Quotes from this article:

"Mr. Khan stands exposed as possessing a historical perspective steeped in
academia’s standard issue, postmodern, left-leaning narrative of cultural
relativism, multiculturalism, and moral equivalence"

"A MoveOn.org liberal,..."

This article can be safely ignored, including the author's other article about
how "Online education should serve as a home for orphaned liberal arts and
"boutique" courses."

There are actually more substantive and _constructive_ criticisms of the Khan
Academy out there. But ultimately, we should make sure we don't ignore the
great parts of it, either. After all, one guy recording screencasts and
sharing them on youtube has helped millions of students now with understanding
and doing math and other topics. With no budget and no formal training.

Imagine if we had 1000 or 10,000 Salman Khan's teaching the public online,
with perhaps a little more pedagogical content knowledge
([http://www.tpck.org/tpck/index.php?title=Pedagogical_Content...](http://www.tpck.org/tpck/index.php?title=Pedagogical_Content_Knowledge_\(PCK\))
), and using other tools in addition to just video (simulations, assessments,
etc.).

------
wccrawford
So, their biggest problems with Khan are that he doesn't go into enough detail
and that he doesn't pick sides in the wars?

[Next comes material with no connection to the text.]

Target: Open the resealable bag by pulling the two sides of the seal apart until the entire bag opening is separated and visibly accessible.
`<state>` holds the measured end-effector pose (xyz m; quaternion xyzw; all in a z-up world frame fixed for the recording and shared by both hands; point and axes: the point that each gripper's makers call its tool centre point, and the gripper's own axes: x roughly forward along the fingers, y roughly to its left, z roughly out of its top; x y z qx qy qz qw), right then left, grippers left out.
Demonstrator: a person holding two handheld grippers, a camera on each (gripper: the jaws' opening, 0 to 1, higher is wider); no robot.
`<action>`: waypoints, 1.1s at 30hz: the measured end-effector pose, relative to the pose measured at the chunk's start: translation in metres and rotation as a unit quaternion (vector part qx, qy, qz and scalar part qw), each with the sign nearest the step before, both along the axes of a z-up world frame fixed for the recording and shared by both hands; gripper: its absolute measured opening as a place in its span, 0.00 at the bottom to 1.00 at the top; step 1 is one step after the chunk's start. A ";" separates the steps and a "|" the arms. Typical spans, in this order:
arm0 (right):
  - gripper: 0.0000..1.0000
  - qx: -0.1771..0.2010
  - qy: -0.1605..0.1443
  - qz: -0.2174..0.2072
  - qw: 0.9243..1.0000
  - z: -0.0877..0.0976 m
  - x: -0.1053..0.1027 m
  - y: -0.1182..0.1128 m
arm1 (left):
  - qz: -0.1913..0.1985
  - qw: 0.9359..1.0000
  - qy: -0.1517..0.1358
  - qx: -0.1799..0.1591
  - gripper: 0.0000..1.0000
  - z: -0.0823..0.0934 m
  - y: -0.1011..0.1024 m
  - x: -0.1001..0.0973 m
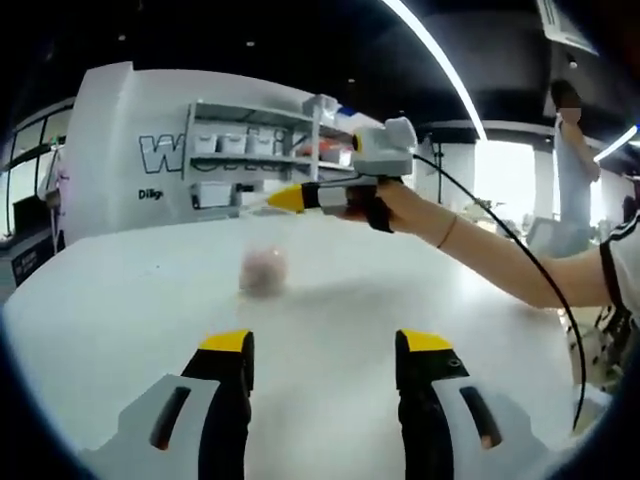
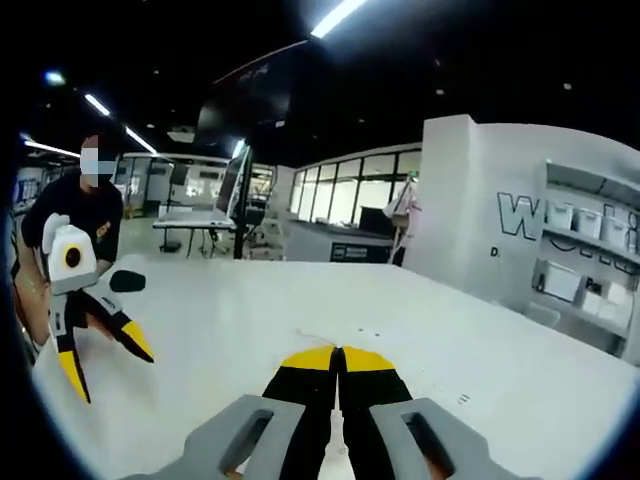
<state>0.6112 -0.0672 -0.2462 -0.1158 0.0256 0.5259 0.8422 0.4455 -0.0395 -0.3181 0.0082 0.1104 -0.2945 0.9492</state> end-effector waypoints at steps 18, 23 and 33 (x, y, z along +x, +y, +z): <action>0.00 -0.002 -0.001 0.002 1.000 -0.001 0.016 0.005 | 0.002 1.000 0.002 0.000 0.57 -0.001 0.000 -0.001; 0.00 0.002 0.008 0.004 1.000 -0.007 0.015 0.006 | 0.002 1.000 0.003 0.002 0.57 -0.001 0.000 -0.001; 0.00 0.004 0.016 0.010 1.000 -0.010 0.006 0.002 | -0.003 1.000 0.004 0.003 0.57 -0.002 -0.002 -0.001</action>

Wow, that -is- dangerous. He might teach children to think for themselves or
something!

As for the Skinner Box, the internet is anything but. Yes, you tend to only
see things you want to, etc... But there is nothing stopping you from seeing
other things, and most sites will step out of your comfort zone quite a lot.

They honestly believe that somehow Khan's videos could become the -only-
resource for learning about history. Not a chance.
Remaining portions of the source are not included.